__BRIEF__
Only the number is needed: count the lines below that hold the string "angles".
----- MATERIAL FOR THIS EXERCISE -----
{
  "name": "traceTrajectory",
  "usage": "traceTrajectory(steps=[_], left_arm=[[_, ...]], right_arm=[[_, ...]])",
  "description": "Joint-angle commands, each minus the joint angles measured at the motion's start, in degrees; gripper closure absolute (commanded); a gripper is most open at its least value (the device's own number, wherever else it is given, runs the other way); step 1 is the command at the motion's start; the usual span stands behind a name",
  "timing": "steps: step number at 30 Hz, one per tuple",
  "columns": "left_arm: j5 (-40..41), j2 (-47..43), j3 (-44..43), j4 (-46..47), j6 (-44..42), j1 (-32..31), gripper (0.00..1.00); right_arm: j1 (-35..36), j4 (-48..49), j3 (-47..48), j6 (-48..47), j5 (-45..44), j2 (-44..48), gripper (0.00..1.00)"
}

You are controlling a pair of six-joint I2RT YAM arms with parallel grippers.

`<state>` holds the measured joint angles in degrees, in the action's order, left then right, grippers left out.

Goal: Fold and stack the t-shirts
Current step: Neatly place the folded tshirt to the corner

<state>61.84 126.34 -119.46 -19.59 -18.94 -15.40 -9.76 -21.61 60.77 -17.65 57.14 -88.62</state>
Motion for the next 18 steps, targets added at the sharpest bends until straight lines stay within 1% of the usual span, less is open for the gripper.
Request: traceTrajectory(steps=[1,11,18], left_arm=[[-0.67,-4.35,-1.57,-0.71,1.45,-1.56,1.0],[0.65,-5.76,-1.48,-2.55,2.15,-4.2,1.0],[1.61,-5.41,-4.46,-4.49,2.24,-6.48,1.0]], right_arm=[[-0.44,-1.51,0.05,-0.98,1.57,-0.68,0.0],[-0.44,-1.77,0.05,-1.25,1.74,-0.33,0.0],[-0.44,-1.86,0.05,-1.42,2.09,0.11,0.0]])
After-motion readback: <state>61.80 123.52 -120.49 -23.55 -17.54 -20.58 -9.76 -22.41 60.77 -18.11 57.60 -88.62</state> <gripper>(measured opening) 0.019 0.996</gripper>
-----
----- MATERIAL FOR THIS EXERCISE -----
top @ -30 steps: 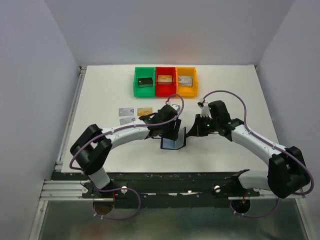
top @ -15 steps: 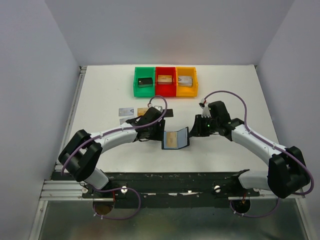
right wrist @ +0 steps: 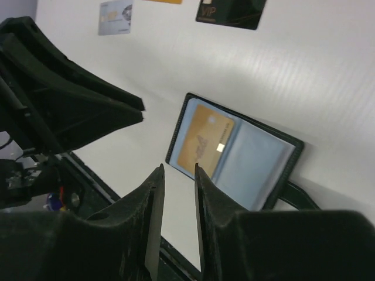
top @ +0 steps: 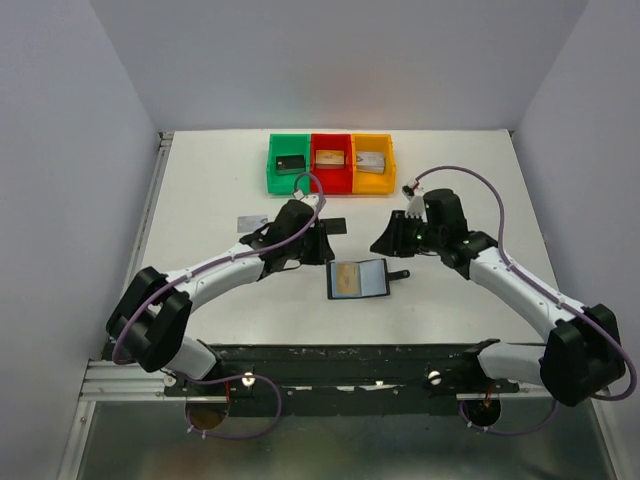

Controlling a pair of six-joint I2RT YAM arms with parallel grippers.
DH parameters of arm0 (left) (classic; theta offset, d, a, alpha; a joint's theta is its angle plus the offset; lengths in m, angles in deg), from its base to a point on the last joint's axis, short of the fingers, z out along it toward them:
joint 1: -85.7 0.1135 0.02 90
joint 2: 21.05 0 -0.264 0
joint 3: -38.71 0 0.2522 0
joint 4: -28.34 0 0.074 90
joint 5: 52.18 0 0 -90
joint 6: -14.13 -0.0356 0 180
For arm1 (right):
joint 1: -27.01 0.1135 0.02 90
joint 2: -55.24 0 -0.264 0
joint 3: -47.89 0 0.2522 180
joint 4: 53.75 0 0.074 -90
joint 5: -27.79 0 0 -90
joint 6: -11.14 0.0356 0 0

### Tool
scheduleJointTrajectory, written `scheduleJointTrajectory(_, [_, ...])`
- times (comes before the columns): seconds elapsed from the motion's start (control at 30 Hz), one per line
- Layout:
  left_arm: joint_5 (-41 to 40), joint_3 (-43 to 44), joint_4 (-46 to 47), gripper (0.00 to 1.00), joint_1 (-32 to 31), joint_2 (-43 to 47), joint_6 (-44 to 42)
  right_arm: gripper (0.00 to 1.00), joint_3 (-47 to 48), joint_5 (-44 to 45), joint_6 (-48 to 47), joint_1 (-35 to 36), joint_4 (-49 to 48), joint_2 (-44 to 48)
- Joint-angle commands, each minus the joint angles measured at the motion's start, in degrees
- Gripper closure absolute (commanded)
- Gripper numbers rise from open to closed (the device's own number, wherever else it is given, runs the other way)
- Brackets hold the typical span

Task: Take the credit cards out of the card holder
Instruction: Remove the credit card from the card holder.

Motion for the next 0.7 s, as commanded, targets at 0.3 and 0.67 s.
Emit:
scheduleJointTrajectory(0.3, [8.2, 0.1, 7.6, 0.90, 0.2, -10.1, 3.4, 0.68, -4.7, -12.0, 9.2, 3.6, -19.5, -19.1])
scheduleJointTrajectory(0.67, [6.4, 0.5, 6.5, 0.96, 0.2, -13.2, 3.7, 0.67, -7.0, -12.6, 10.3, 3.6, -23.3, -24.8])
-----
__REPLY__
4